Revision im Arbeitsrecht zurückgewiesen; Kostenentscheidung und §313a ZPO
KI-Zusammenfassung
Die Klägerin ließ Revision gegen ein Urteil des Landesarbeitsgerichts einlegen. Das Bundesarbeitsgericht wies die Revision zurück und verpflichtete die Klägerin zur Tragung der Kosten. Das Gericht verzichtete gemäß §313a Abs.1 ZPO auf die Darstellung von Tatbestand und Entscheidungsgründen. Weitere Entscheidungsgründe wurden nicht veröffentlicht.
Ausgang: Revision der Klägerin gegen das Urteil des Landesarbeitsgerichts zurückgewiesen; Klägerin trägt die Kosten; Tatbestand und Entscheidungsgründe gemäß §313a Abs.1 ZPO nicht dargestellt.
Abstrakte Rechtssätze
Die Zurückweisung einer Revision führt regelmäßig zur Kostentragung durch den unterliegenden Revisionsführer, sofern keine abweichende Kostenentscheidung zu treffen ist.
Das Bundesarbeitsgericht kann gemäß §313a Abs.1 ZPO von der Veröffentlichung des Tatbestands und der Entscheidungsgründe absehen, wenn deren Darstellung für die Rechtsprechung und die Prozessbeteiligten nicht erforderlich erscheint.
Eine Revision ist als unbegründet abzuweisen, wenn die vorgebrachten Revisionsrügen keine revisionsrechtlich erheblichen Rechtsfehler aufzeigen.

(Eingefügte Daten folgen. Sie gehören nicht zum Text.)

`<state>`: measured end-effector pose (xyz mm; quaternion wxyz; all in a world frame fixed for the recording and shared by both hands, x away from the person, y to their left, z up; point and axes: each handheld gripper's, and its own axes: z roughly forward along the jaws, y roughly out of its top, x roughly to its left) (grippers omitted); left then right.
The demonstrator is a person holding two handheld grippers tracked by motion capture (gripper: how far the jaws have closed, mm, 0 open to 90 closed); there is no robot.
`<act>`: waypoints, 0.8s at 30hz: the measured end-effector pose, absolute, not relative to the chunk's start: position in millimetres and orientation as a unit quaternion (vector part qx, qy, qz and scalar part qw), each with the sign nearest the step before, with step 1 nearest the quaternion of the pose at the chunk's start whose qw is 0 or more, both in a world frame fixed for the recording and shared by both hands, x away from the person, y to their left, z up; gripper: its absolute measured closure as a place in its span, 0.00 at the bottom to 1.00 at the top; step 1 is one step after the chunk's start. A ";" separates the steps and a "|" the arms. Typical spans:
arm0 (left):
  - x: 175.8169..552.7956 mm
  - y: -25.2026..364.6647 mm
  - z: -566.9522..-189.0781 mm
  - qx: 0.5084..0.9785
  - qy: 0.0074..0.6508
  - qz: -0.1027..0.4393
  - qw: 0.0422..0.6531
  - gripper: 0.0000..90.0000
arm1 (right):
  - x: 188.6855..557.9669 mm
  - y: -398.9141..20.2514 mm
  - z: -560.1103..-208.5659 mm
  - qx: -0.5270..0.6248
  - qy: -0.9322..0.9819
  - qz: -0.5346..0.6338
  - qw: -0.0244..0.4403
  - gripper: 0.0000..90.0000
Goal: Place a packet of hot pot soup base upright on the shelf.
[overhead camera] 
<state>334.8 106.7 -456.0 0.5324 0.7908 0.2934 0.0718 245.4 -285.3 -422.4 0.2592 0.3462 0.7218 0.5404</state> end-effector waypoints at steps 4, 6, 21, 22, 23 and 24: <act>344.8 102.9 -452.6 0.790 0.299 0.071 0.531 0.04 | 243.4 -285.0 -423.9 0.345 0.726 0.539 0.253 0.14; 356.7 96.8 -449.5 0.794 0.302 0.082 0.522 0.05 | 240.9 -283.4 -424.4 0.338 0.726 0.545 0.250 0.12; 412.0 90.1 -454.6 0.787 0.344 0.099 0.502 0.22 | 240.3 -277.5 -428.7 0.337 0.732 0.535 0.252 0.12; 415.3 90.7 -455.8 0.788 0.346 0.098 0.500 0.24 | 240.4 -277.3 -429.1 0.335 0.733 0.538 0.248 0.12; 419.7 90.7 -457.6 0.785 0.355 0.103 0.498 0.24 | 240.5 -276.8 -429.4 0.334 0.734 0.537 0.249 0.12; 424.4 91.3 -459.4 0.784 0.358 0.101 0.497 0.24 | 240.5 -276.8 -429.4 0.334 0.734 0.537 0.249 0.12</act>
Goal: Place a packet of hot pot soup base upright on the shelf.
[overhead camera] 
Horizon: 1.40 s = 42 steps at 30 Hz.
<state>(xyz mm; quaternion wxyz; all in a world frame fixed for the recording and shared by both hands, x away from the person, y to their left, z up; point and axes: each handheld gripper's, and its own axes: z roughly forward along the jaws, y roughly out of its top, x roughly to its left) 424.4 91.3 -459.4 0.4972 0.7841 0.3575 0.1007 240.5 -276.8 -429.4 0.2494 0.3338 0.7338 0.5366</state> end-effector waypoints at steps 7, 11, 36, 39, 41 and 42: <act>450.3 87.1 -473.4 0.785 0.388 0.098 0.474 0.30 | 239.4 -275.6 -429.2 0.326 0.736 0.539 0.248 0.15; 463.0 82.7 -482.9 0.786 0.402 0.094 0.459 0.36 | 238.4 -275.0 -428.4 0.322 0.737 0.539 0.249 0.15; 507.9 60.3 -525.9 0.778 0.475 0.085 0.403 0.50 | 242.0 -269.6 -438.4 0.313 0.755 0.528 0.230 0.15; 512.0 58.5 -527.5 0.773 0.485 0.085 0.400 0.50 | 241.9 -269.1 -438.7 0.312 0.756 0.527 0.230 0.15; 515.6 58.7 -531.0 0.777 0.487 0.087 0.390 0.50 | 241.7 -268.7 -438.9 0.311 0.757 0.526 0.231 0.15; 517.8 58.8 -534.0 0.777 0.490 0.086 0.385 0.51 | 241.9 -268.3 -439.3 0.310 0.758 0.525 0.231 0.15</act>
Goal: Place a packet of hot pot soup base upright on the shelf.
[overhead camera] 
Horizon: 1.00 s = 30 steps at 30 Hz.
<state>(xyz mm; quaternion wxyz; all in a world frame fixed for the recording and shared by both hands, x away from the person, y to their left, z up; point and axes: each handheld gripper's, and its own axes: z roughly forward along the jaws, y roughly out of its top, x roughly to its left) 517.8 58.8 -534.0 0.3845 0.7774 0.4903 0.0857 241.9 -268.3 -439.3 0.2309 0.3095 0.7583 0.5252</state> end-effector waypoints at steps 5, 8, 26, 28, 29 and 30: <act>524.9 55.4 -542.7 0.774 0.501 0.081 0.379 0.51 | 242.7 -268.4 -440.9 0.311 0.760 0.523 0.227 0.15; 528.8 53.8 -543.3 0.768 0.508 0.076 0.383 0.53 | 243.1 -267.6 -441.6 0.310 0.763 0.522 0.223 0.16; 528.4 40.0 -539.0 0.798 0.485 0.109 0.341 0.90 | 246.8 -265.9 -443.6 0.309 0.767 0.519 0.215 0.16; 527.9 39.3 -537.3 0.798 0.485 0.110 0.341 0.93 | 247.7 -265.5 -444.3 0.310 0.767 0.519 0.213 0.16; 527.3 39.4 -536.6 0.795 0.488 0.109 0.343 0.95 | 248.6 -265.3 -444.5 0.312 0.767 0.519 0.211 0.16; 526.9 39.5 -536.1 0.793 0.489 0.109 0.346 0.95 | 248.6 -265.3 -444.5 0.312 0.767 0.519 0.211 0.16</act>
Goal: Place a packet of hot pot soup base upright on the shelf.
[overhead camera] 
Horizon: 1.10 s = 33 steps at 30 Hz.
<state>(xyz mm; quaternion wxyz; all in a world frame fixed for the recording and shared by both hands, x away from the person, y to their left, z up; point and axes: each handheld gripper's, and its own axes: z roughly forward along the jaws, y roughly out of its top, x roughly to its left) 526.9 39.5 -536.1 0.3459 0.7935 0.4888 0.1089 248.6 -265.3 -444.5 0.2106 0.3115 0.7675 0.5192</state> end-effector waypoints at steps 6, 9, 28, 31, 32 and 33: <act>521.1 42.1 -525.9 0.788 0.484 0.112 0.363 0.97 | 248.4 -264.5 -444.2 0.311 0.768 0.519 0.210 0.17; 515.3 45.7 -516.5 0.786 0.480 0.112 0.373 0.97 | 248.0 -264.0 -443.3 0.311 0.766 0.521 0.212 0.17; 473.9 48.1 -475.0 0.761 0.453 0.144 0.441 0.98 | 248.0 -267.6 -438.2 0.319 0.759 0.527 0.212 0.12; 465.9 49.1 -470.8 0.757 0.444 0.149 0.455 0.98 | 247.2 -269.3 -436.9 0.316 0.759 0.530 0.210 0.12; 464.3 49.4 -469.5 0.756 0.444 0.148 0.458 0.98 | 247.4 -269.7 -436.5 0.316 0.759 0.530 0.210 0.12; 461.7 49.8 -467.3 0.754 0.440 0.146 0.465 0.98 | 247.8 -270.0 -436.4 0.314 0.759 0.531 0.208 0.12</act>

Die Zurückweisung der Revision bestätigt die von den Vorinstanzen getragene rechtliche Würdigung, soweit das Revisionsgericht keine spezifisch revisionsrechtlich relevanten Mängel feststellt.
Vorinstanzen
vorgehend ArbG Karlsruhe, 11. Mai 2007, Az: 1 Ca 523/06, Urteil
vorgehend Landesarbeitsgericht Baden-Württemberg, 27. März 2008, Az: 19 Sa 44/07, Urteil
Tenor
Die Revision der Klägerin gegen das Urteil des Landesarbeitsgerichts Baden-Württemberg - Kammern Mannheim - vom 27. März 2008 - 19 Sa 44/07 - wird auf ihre Kosten zurückgewiesen.
Sonstlt
Von der Darstellung des Tatbestandes und der Entscheidungsgründe wird abgesehen (§ 313a Abs. 1 ZPO).